■ What needs to be done
Go line by line through the entries below and copy those containing the string "labels".

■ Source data
□ □ □

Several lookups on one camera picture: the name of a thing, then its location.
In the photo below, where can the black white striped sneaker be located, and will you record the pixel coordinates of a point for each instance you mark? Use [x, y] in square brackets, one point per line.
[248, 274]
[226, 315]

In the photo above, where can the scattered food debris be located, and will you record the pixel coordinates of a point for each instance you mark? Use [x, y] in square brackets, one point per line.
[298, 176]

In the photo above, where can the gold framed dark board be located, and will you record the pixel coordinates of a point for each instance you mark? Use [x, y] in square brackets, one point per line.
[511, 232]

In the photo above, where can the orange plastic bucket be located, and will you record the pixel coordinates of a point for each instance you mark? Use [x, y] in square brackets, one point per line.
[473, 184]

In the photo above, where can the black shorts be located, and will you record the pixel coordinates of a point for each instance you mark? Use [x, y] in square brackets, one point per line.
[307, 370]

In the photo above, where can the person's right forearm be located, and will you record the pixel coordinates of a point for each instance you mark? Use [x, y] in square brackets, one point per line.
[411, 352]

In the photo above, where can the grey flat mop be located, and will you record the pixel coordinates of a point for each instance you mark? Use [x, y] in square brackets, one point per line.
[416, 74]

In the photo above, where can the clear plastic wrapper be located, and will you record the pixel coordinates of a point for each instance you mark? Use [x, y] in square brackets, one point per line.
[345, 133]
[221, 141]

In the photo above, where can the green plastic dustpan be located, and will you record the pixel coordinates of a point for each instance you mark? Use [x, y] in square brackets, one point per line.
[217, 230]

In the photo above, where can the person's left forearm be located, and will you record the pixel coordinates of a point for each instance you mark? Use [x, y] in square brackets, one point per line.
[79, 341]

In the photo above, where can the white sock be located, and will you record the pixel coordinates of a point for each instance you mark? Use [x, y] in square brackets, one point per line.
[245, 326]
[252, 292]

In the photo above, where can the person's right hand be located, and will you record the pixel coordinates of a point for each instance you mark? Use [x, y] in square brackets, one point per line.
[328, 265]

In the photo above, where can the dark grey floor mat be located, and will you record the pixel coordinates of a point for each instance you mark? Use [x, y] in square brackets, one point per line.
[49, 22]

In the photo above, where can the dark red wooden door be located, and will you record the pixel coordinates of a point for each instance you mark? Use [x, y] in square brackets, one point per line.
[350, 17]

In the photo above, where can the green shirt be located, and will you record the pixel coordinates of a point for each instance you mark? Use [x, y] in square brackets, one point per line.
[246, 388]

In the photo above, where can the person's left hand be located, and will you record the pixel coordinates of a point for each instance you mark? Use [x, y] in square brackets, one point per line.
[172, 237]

□ □ □

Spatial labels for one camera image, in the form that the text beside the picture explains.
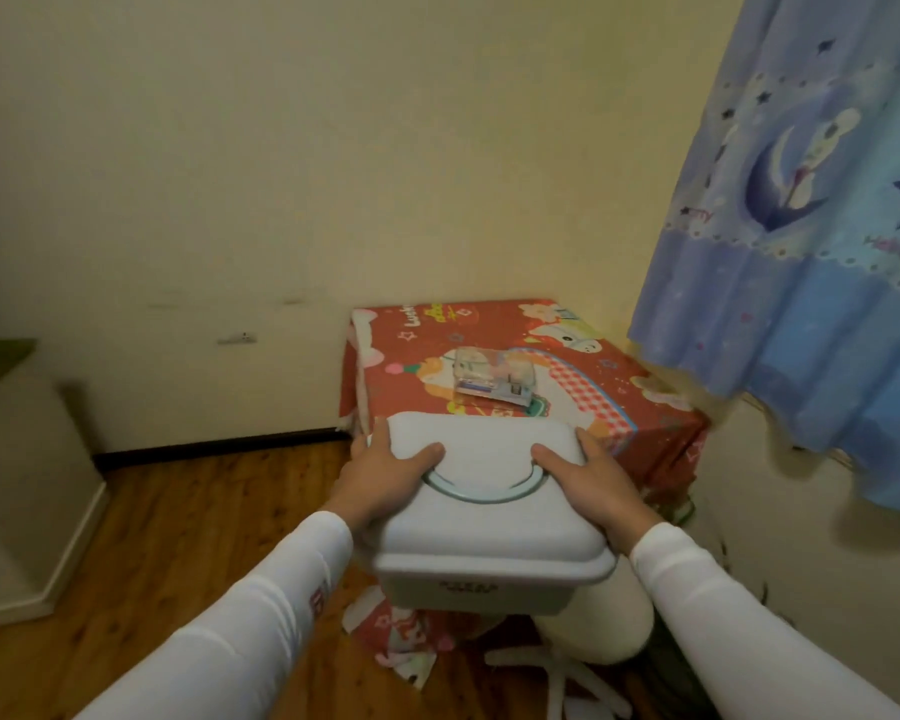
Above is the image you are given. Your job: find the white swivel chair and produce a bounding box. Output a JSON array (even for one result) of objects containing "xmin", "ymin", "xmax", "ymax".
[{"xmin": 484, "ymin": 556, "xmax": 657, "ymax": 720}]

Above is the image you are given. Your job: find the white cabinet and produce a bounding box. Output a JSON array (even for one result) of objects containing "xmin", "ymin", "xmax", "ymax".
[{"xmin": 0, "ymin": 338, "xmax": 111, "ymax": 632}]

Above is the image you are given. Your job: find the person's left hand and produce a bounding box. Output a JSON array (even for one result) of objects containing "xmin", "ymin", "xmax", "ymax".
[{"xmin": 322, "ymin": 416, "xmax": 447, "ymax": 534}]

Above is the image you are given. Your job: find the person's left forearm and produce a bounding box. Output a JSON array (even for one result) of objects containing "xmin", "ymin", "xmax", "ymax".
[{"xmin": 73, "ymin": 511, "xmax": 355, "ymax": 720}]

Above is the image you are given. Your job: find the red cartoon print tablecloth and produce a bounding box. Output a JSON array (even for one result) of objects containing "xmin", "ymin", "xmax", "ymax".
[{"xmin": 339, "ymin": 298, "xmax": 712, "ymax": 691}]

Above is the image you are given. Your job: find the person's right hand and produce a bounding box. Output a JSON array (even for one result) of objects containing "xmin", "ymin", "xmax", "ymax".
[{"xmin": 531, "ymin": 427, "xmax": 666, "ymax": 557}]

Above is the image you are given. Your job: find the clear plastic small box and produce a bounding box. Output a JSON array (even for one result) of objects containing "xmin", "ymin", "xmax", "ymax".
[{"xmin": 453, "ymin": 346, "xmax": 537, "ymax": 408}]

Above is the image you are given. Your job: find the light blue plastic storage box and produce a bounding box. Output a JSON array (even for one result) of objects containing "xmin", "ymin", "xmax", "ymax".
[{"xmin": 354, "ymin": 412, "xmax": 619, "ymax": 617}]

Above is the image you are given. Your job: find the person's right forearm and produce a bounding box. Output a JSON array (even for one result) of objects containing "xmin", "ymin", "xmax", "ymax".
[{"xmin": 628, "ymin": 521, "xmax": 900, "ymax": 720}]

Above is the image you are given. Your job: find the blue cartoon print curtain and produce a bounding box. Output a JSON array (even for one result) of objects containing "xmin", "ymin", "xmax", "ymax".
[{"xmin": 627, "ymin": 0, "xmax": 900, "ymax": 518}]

□ □ □

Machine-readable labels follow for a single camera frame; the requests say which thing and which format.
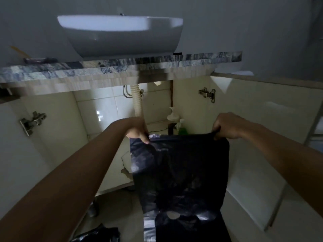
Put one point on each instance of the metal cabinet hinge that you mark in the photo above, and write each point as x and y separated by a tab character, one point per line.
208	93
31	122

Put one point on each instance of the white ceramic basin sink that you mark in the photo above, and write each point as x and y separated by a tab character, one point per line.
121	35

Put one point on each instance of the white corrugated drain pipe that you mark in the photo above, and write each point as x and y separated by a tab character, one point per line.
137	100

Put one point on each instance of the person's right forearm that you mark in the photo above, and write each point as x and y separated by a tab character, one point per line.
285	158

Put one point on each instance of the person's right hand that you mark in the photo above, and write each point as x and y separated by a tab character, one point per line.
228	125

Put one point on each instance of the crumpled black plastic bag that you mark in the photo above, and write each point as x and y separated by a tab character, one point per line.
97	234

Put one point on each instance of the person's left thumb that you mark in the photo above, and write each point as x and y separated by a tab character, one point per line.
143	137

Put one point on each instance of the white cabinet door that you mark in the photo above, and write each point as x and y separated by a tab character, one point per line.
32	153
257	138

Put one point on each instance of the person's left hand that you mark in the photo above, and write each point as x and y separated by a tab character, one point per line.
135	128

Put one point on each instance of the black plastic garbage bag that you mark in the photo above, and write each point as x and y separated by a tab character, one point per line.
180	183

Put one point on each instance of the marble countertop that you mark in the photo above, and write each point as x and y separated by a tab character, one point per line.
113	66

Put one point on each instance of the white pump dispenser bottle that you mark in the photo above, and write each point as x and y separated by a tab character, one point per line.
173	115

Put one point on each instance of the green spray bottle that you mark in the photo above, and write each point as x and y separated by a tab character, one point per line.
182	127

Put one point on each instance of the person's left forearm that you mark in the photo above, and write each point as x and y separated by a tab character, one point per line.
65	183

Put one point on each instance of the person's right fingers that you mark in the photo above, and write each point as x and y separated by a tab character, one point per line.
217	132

□ □ □

■ Exercise result
Spatial labels for one camera image, in the form that the text beside the picture explains.
Machine-readable labels follow for a single camera frame; the requests say which thing and which format.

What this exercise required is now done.